_PROBLEM STATEMENT_.
Would you please copy each line of the listing that mentions "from"?

*** Opening of RECORDED INFORMATION ***

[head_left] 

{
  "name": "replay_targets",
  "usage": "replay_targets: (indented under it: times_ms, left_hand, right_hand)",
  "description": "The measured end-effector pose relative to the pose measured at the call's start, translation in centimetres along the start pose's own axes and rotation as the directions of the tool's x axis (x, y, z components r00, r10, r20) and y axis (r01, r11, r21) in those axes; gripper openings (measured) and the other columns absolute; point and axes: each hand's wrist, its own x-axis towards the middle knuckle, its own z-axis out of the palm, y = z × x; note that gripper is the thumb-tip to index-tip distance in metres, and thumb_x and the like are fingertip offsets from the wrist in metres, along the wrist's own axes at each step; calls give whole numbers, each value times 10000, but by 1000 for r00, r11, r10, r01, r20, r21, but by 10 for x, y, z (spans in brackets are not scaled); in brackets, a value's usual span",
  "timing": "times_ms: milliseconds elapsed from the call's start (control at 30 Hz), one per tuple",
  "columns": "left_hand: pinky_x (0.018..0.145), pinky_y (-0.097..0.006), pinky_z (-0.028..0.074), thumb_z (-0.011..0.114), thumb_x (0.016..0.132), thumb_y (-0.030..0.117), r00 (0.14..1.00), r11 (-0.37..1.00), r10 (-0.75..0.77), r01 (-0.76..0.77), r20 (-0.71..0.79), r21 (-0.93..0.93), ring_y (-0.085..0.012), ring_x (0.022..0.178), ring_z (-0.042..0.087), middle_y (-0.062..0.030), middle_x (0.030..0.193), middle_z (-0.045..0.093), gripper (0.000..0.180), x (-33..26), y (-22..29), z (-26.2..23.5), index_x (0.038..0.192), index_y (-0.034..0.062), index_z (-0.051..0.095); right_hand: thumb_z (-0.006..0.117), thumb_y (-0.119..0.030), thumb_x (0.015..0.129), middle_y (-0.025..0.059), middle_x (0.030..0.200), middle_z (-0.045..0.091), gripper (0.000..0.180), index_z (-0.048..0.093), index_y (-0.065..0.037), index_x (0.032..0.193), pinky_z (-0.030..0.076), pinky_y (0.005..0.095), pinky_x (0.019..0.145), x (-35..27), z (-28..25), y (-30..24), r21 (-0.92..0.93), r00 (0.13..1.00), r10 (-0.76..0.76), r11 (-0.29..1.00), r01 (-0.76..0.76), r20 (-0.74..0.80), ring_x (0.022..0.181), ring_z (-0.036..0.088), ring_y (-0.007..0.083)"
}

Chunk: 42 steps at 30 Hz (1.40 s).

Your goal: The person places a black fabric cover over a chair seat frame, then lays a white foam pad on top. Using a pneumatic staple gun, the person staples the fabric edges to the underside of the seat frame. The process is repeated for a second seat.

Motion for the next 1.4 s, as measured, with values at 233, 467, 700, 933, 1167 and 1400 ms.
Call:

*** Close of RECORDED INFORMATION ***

_FINAL ANSWER_.
  "description": "The measured end-effector pose relative to the pose measured at the call's start, translation in centimetres along the start pose's own axes and rotation as the directions of the tool's x axis (x, y, z components r00, r10, r20) and y axis (r01, r11, r21) in those axes; gripper openings (measured) and the other columns absolute; point and axes: each hand's wrist, its own x-axis towards the middle knuckle, its own z-axis out of the palm, y = z × x; note that gripper is the thumb-tip to index-tip distance in metres, and thumb_x and the like are fingertip offsets from the wrist in metres, along the wrist's own axes at each step; calls give whole numbers, each value times 10000, but by 1000 for r00, r11, r10, r01, r20, r21, but by 10 for x, y, z (spans in brackets are not scaled); in brackets, a value's usual span",
  "timing": "times_ms: milliseconds elapsed from the call's start (control at 30 Hz), one per tuple",

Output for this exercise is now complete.